15 - MR18 Deep Dive: UART Scripts
Contents
Hex-encoding 7 million bytes because the PHY won’t cooperate
Slow grind, patience on the line / twenty minutes on the wire just to make it mine
Post 6 described the hex-over-UART transfer protocol at a high level—hex-encode every byte, pipe it through an awk decoder on the MR18, pray nothing goes wrong for 20 minutes straight. This post rips open send_binary.py and uart_transfer.py and walks through the actual Python. Two scripts, two transfer sizes, same dumb protocol, very different engineering challenges.
Why UART Is the Only Option
Quick recap for anyone who skipped post 6: the MR18 is in OpenWrt failsafe mode. Ethernet TX works—the board sends ARP requests just fine. Ethernet RX is completely broken because the AR8035 PHY’s RGMII RX clock delay isn’t configured (the whole reason we wrote the bare-metal C fix in post 14). JTAG is a write-only channel for data—you can load binaries into RAM but you can’t use it as a general-purpose communication channel once Linux is running.
That leaves UART. The serial console. 115200 baud, 8N1, the same connection I’ve been using for console output since post 1. TX and RX both work because UART doesn’t go through the PHY. It goes through the SoC’s built-in UART peripheral directly to the FTDI chip on the ESP-Prog. No PHY, no RGMII, no clock delay problems. Just bits on a wire at 115,200 bits per second.

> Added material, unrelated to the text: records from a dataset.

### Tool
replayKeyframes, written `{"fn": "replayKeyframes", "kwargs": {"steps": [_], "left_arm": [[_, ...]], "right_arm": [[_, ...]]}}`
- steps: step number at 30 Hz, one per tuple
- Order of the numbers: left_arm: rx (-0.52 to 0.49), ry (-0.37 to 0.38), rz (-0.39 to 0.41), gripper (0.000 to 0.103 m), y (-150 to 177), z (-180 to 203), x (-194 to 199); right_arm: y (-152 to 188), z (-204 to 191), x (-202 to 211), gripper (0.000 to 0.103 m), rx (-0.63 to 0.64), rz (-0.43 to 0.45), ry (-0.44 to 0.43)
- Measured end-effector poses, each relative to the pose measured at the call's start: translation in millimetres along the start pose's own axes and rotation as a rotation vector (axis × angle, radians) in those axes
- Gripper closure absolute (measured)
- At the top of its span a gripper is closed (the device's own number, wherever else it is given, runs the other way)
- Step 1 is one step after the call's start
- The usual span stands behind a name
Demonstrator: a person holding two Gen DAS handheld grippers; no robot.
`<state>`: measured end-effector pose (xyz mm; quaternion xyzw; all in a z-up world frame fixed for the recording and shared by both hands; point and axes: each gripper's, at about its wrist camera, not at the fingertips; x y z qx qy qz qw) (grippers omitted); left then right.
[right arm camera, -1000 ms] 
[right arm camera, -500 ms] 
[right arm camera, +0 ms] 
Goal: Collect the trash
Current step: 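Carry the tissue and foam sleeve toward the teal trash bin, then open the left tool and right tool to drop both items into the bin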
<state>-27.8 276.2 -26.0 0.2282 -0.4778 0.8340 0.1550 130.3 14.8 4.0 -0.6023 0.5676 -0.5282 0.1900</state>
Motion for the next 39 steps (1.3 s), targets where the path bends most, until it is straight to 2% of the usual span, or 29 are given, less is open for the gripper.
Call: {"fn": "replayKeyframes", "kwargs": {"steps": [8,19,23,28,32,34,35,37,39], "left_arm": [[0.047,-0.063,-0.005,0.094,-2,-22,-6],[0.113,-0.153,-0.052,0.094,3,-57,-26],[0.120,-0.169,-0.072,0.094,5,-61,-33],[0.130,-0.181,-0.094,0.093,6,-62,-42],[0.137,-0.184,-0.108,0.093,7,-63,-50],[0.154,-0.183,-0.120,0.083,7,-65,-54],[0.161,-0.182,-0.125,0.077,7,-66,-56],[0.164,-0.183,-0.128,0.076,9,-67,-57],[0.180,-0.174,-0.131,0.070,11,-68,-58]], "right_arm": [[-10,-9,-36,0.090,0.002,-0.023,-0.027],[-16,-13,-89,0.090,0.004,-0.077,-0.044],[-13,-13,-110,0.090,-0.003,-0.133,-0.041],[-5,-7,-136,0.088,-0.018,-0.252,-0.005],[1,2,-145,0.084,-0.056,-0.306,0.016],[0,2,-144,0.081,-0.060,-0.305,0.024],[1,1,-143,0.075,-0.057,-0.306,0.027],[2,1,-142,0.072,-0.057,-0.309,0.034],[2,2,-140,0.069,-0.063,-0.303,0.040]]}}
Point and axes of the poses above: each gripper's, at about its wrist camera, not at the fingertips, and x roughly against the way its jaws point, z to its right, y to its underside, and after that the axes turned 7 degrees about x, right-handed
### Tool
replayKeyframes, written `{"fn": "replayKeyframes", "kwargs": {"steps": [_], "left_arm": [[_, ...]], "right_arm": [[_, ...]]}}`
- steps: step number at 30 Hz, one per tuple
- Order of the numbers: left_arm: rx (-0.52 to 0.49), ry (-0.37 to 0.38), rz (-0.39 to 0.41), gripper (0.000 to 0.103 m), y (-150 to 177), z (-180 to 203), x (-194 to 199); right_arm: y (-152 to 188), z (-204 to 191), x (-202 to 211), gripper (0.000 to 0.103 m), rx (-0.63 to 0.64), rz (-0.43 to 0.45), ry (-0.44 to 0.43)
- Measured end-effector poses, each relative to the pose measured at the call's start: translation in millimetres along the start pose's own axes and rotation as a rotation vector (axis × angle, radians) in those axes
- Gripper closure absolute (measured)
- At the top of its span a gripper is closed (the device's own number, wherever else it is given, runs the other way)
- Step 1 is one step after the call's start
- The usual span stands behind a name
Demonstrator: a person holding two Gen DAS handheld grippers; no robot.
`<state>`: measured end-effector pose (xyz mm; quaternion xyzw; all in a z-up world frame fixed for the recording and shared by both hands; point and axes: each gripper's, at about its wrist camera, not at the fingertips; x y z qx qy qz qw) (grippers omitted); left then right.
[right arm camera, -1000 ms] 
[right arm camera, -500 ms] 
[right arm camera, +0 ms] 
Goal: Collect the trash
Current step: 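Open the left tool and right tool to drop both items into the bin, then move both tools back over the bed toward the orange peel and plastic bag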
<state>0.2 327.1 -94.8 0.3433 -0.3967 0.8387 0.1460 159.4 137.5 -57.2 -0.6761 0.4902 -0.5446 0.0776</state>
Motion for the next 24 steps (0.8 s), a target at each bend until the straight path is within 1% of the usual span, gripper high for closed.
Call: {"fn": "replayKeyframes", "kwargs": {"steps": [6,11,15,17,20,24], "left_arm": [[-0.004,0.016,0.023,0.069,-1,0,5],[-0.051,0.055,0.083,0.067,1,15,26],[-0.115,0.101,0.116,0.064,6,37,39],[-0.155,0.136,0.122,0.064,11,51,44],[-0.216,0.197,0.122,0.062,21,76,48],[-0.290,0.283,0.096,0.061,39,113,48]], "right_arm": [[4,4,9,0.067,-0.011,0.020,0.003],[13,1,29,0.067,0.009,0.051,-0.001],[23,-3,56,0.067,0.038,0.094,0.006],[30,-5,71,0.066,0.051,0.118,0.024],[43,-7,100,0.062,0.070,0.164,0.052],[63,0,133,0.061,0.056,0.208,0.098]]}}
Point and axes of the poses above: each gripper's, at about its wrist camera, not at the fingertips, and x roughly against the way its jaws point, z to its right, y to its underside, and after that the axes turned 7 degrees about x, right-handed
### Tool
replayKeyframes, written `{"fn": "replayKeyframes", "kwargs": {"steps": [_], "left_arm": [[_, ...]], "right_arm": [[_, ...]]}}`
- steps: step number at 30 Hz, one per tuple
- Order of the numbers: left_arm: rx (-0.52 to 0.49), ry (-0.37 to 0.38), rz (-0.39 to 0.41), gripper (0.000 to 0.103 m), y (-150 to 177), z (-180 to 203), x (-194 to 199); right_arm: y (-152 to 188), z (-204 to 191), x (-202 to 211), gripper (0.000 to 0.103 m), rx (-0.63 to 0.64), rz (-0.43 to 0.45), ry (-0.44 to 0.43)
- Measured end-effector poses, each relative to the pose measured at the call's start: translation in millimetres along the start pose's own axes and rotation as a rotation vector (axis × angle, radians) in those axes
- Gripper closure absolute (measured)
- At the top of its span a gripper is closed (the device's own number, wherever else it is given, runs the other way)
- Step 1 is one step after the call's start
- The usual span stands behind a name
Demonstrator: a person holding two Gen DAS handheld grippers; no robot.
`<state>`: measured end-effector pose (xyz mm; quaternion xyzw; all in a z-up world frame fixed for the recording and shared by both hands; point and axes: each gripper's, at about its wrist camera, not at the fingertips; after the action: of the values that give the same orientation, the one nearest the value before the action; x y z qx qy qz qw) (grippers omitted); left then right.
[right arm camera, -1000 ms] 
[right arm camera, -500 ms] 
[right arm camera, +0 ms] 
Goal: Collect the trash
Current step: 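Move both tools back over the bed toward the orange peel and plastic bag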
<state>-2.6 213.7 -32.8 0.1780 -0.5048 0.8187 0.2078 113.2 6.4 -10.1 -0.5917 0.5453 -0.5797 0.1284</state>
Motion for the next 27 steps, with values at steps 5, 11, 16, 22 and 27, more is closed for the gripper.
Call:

The downside: 115200 baud is about 11,520 bytes per second of raw throughput. And we can’t even use all of that because we’re hex-encoding everything (more on why in a second), which cuts effective throughput in half. So we’re looking at roughly 5,760 bytes per second of actual binary data. For the 5.5 KB ar8035-fix binary, that’s under 2 seconds. For the 7 MB sysupgrade image… well, get comfortable.
The Hex-Over-Serial Protocol
You can’t send raw binary over a serial console. The tty layer sitting between the serial port and the shell interprets control characters—0x03 is Ctrl-C (SIGINT), 0x04 is Ctrl-D (EOF), 0x0A/0x0D get mangled by CR/LF conversion, 0x1A is Ctrl-Z (SIGTSTP). Send a binary that happens to contain 0x03 and you just killed the awk decoder with SIGINT. Hilarious the first time, infuriating the second.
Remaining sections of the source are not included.